Jolley Hall, Room 309
Security and Privacy of Outsourced Data and Computations
Nowadays many users outsource their data and computation to cloud-service providers such as Amazon EC2, Google Cloud, and Microsoft Azure that are potentially untrusted or may be compromised. Meanwhile, companies are collecting more and more data from users so as to run machine-learning algorithms on that data to develop products and services. Despite of the great benefits of these techniques, they currently require users to give up control of their data and to trade off privacy for utility.
I will discuss several cryptographic techniques I have developed to address these issues. I will first talk about techniques for verifiable storage and computation that can be used to ensure the correctness of computations done in the cloud and services offered by cloud providers. I will then discuss privacy-preserving machine learning, which allows companies to execute machine-learning algorithms without learning users' data. I will conclude with some thoughts on future applications of these new protocols to other domains.
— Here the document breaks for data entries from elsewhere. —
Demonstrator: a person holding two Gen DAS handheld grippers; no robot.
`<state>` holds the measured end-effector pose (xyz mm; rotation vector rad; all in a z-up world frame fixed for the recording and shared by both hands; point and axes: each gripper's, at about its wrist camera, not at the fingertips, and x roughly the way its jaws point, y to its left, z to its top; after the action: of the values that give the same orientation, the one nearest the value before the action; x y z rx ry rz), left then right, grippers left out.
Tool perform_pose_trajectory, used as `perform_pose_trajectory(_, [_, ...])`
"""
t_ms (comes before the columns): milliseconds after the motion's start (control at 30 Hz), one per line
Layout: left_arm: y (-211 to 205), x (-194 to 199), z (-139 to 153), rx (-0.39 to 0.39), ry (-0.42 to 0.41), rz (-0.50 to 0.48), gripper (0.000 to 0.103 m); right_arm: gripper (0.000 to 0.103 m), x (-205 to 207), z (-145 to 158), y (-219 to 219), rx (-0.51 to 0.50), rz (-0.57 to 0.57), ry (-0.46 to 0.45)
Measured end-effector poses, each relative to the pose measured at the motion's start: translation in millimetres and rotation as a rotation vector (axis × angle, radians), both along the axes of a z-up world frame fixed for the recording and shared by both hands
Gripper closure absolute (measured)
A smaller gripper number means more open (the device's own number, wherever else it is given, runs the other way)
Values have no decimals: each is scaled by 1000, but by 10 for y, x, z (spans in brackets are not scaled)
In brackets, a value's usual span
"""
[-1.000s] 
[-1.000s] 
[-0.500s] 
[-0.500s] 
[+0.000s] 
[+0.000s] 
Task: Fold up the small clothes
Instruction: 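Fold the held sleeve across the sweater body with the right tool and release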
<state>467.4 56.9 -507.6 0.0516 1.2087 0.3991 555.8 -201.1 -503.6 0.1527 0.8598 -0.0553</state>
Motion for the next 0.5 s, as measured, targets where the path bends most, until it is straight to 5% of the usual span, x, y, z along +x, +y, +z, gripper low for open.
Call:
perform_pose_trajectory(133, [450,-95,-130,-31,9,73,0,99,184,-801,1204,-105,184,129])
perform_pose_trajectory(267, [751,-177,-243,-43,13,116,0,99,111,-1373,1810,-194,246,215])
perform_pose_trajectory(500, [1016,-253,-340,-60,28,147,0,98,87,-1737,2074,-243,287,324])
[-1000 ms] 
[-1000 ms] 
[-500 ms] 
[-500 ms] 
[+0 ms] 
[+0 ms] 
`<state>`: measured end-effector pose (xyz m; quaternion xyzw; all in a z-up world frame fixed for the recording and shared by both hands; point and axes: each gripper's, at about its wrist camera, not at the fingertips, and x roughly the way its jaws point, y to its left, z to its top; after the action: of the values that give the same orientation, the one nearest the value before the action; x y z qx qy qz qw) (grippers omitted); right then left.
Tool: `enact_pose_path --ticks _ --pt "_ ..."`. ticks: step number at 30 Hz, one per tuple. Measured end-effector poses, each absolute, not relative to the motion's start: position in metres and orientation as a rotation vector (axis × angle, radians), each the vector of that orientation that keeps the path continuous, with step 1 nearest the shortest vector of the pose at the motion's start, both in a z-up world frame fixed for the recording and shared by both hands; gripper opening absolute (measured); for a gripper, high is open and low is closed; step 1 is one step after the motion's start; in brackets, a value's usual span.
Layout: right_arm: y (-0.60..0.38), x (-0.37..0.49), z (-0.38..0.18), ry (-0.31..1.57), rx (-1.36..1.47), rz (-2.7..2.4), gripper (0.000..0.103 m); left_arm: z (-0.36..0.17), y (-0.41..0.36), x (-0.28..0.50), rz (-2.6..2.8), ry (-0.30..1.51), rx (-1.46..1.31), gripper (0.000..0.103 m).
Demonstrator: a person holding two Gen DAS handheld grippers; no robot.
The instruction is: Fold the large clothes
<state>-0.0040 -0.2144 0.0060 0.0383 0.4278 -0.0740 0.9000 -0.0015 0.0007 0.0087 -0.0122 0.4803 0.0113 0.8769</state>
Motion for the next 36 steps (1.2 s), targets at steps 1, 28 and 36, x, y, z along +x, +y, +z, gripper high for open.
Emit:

Yupeng Zhang is a PhD student at the University of Maryland, working with Professors Charalampos Papamanthou and Jonathan Katz. His research is focused on applied cryptography, and his work on verifiable computation, privacy-preserving machine learning, and searchable encryption has been published at top security conferences. He is a recipient of Google PhD Fellowship and receives Outstanding Graduate Assistant Award of the University of Maryland.